Overview

Clinical Trial to Evaluate the Influence of Genotype on the Pharmacokinetics/Pharmacodynamics of Clopidogrel

Status:
Completed

Trial end date:
2012-05-01

Target enrollment:
0

Participant gender:
Male

Summary

This study has an open-label, five-period, single-sequence design. The purpose of this study is as follows; 1. Primary - To evaluate the influence of genotype of drug metabolizing enzyme or transporter on the pharmacokinetics/pharmacodynamics of clopidogrel - To evaluate the influence of aspirin on the pharmacokinetics/pharmacodynamics of clopidogrel 2. Secondary - To explore the representative biomarkers for the variable pharmacokinetics/pharmacodynamics of clopidogrel - To evaluate the influence of genotype of drug metabolizing enzyme or transporter on the drug-drug interactions between aspirin and clopidogrel - To explore the representative biomarkers for the drug-drug interactions between aspirin and clopidogrel

Phase:

Phase 4

Accepts Healthy Volunteers?

Accepts Healthy Volunteers

Details

Lead Sponsor:

Seoul National University Hospital

Treatments:

Aspirin
Clopidogrel
Ticlopidine

Criteria

Inclusion Criteria:

- 1. Healthy male subjects aged 20 - 45 years.

- 2. A body weight in the range of 50 kg (inclusive) - 90 kg (exclusive) and a body mass
index (BMI) in the range 18.5 kg/m2 (inclusive) - 27 kg/m2 (inclusive).
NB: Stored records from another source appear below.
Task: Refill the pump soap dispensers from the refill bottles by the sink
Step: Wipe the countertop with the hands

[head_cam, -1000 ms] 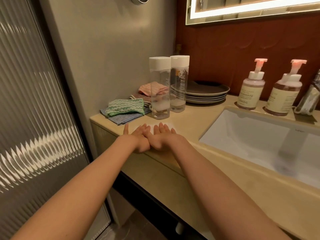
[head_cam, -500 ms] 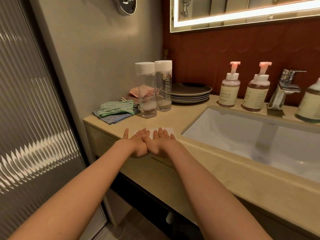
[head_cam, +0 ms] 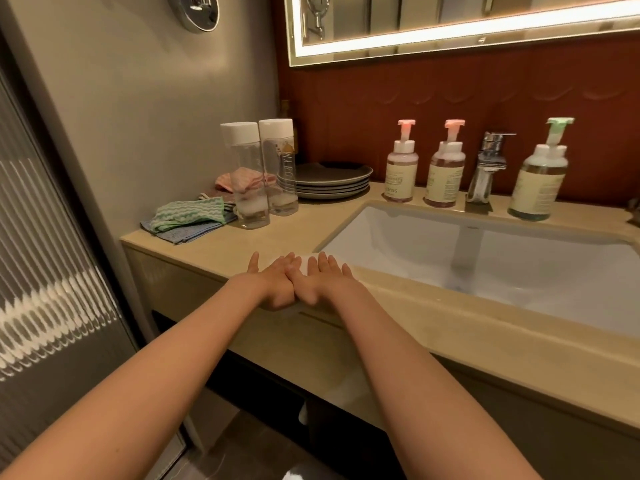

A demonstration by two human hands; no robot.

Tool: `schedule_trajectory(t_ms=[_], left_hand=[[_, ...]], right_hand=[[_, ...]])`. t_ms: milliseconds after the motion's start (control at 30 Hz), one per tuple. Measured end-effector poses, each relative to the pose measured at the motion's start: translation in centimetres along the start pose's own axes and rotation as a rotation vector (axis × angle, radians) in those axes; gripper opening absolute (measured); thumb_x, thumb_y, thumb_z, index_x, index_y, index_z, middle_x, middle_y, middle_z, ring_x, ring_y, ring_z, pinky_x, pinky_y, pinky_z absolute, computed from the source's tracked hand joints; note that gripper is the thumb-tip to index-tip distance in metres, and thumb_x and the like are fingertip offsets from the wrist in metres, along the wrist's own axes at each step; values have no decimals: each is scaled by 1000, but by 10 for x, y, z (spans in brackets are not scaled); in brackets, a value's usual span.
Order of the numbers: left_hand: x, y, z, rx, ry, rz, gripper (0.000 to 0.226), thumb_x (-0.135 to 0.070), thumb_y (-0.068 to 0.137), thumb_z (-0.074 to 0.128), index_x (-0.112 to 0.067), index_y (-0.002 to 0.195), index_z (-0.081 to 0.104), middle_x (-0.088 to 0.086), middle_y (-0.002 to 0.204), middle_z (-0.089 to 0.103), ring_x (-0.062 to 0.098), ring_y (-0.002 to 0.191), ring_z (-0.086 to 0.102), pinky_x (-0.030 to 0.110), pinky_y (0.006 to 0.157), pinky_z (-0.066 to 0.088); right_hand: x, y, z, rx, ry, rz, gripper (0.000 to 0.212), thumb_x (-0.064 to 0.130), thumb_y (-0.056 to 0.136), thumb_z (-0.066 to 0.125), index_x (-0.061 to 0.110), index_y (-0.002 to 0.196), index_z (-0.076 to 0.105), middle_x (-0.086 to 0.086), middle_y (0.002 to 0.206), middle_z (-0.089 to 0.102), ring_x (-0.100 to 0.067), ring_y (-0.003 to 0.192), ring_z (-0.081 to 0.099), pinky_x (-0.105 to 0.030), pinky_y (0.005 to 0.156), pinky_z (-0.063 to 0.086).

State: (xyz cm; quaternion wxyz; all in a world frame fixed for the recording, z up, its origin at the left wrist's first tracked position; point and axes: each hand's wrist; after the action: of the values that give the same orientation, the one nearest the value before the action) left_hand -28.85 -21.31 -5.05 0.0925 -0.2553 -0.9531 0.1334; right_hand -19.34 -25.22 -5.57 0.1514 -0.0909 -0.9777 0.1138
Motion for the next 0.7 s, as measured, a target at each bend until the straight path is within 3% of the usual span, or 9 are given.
schedule_trajectory(t_ms=[700], left_hand=[[-115, -20, -2, -58, 40, 226, 65, -44, 99, 21, -17, 148, -12, 0, 157, -13, 12, 143, -14, 48, 109, -20]], right_hand=[[-100, -81, -5, -75, 28, 187, 69, 55, 97, 2, 14, 152, -4, -6, 158, -13, -19, 145, -13, -40, 117, -7]])
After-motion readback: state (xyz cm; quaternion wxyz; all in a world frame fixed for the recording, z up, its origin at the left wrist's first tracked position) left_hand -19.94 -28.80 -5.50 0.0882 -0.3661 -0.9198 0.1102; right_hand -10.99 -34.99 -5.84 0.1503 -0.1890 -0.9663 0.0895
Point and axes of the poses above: each hand's wrist, its own y-axis towards the middle knuckle, its own z-axis out of the palm, x = y × z
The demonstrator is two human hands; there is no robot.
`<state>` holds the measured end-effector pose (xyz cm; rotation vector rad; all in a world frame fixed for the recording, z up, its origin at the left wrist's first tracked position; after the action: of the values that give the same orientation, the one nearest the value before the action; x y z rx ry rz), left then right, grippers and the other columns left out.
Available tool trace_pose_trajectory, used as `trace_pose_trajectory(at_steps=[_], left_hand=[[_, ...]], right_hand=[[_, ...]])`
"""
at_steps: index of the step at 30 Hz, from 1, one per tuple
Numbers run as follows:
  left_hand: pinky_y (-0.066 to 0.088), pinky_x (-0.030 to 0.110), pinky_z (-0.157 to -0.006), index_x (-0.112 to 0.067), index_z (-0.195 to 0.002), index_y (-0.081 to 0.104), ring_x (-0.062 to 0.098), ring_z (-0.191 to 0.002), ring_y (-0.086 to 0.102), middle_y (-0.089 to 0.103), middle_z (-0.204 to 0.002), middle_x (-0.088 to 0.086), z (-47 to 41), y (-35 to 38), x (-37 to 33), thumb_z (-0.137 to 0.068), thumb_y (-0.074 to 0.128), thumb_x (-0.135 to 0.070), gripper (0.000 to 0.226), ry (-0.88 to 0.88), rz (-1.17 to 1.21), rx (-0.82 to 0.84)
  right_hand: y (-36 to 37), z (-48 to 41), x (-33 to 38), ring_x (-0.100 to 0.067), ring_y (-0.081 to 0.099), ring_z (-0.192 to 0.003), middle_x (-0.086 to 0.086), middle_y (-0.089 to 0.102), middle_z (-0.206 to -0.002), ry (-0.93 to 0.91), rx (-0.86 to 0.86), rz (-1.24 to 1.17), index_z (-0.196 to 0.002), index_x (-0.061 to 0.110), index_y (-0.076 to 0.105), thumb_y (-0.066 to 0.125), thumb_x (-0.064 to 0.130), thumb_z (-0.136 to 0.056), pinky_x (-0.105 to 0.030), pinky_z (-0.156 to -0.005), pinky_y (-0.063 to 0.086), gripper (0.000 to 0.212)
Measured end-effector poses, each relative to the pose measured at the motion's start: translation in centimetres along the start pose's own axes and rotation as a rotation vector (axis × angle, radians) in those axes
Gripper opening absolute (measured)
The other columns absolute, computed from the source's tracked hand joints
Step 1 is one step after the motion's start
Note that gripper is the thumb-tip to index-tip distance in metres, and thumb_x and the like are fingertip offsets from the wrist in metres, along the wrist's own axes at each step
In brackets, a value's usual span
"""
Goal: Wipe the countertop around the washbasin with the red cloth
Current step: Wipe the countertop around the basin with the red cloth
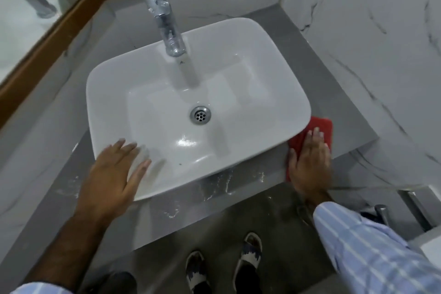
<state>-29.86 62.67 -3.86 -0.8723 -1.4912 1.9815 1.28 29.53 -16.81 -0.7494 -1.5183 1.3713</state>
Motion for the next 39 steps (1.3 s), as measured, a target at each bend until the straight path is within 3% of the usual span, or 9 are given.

- 3. Sufficient ability to understand the nature of the study and any hazards of
participating in it. Provide written informed consent after being fully. informed
about the study procedures.

Exclusion Criteria:

- 1. Presence or history of hypersensitivity or allergic reactions to drugs including
investigational product (clopidogrel or aspirin)
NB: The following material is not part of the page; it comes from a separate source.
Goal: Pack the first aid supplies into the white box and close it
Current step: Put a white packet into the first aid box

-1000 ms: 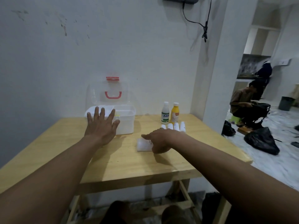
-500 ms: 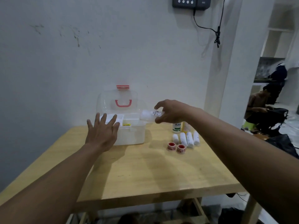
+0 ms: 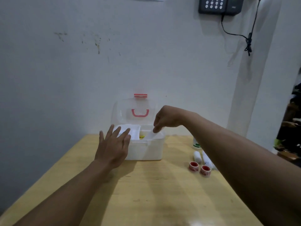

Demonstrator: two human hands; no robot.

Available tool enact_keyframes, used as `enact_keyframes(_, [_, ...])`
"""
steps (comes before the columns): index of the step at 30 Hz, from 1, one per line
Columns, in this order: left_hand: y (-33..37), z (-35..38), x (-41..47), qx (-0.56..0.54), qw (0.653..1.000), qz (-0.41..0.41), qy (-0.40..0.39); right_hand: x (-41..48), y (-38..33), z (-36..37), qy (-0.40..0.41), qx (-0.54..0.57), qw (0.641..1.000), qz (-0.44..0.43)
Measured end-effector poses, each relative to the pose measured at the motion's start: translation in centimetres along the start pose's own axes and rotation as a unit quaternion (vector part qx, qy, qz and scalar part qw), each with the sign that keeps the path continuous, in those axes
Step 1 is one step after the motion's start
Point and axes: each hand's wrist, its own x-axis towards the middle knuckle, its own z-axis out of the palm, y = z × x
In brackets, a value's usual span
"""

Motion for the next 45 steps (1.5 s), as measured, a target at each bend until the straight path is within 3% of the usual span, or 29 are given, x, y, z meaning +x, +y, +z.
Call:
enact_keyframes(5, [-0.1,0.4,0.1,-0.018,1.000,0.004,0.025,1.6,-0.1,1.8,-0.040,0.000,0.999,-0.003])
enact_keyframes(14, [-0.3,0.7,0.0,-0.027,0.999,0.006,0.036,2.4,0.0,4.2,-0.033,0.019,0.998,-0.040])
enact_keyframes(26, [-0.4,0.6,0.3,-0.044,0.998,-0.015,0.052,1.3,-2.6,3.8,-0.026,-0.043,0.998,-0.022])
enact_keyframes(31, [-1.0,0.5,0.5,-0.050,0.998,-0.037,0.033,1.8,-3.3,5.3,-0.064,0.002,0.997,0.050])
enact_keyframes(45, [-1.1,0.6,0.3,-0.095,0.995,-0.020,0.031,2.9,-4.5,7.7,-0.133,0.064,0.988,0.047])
- 2. Clinically relevant abnormal medical history that could interfere with the
objectives of the study.

- 3. A subject with history of gastrointestinal disease or surgery (except simple
appendectomy or repair of hernia), which can influence the absorption of the study
drug.

- 4. A subject whose lab test results are as follows; Platelet count or PT, aPTT < 0.9 x
lower limit of reference range of > 1.1 x upper limit of reference range.

- 5. A subject whose SBP is over 160 mmHg or below 90 mmHg and DBP is over 100 mmHg or
below 50 mmHg.

- 6. Presence or history of drug abuse or positive result in urine drug screening test.

- 7. Participation in other clinical trial within 2 months before first dose.

- 8. Use of CYP inducer (ex. rifampin) within 4 weeks before first dose.

- 9. Use of a prescription medicine, herbal medicine within 2 weeks or over-the-counter
medication or vitamin substances within 1 week before first dose.

- 10.Use of grapefruit juice within 1 week before first dose.

- 11. Blood donation during 2 months or apheresis during 1 month before the study.

- 12. Use of alcohol over 21 units/weeks

- 13. Smoking of more than 10 cigarettes/days within 3 months before first dose.

- 14. Subject judged not eligible for study participation by investigator.